*** Block opens ***
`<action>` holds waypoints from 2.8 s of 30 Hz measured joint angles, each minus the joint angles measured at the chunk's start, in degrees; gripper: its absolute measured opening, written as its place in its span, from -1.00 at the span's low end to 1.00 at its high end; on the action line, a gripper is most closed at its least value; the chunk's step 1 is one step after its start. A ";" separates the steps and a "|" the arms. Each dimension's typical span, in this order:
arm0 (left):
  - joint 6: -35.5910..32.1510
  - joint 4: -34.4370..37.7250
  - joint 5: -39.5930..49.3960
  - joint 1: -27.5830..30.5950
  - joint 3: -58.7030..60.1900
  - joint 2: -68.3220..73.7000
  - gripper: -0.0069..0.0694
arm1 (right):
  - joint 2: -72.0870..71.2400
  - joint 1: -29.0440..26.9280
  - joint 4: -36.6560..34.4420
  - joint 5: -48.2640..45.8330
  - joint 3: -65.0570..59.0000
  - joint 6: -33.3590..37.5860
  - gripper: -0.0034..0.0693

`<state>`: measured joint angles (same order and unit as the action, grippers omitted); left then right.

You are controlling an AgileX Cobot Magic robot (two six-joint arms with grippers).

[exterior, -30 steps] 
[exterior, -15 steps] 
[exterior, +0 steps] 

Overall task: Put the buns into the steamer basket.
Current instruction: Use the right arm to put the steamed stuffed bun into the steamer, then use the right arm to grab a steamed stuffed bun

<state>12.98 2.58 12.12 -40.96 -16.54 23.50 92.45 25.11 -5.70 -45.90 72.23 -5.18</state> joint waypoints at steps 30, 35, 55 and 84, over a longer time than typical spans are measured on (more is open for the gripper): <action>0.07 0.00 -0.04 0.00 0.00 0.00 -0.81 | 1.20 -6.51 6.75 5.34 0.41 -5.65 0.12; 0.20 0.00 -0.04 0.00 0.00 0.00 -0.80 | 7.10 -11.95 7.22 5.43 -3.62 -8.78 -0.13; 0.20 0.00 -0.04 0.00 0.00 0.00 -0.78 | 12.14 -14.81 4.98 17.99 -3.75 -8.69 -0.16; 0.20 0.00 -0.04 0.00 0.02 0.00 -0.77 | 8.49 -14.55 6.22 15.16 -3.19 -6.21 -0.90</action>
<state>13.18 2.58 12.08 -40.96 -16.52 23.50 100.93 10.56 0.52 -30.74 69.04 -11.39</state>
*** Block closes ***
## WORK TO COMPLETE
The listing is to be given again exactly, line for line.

## RESULT OF THE TASK
`<action>` holds waypoints from 2.8 s of 30 Hz measured joint angles, each minus the joint angles measured at the chunk's start, in degrees; gripper: its absolute measured opening, written as its place in its span, from -1.00 at the span's low end to 1.00 at its high end; on the action line, a gripper is most closed at its least value; the chunk's step 1 is one step after its start. A ";" separates the steps and a "|" the arms. Each dimension's typical span, in this order:
arm0 (left):
  - joint 6: -35.5910..32.1510
  - joint 4: -34.4370..37.7250
  - joint 5: -39.5930..49.3960
  - joint 1: -27.5830..30.5950
  - joint 3: -58.7030..60.1900
  - joint 2: -68.3220..73.7000
  - gripper: -0.0069..0.0694
arm1 (right):
  - joint 2: -72.0870..71.2400
  - joint 1: -29.0440..26.9280
  - joint 4: -36.6560..34.4420
  - joint 5: -48.2640..45.8330
  - joint 3: -65.0570..59.0000
  - joint 6: -33.3590..37.5860
  - gripper: -0.0034..0.0693

`<state>`: measured joint angles (same order and unit as the action, grippers omitted); left then right.

You are controlling an AgileX Cobot Magic robot (two six-joint arms with grippers).

[exterior, -30 steps] 
[exterior, -15 steps] 
[exterior, +0 steps] 

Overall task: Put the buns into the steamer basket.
Current instruction: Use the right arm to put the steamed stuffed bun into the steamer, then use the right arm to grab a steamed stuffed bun

<state>12.98 2.58 12.12 -40.96 -16.54 23.50 92.45 25.11 -5.70 -45.90 72.23 -5.18</state> joint waypoints at steps 30, 35, 55 and 84, over a longer time than typical spans are measured on (more is open for the gripper): <action>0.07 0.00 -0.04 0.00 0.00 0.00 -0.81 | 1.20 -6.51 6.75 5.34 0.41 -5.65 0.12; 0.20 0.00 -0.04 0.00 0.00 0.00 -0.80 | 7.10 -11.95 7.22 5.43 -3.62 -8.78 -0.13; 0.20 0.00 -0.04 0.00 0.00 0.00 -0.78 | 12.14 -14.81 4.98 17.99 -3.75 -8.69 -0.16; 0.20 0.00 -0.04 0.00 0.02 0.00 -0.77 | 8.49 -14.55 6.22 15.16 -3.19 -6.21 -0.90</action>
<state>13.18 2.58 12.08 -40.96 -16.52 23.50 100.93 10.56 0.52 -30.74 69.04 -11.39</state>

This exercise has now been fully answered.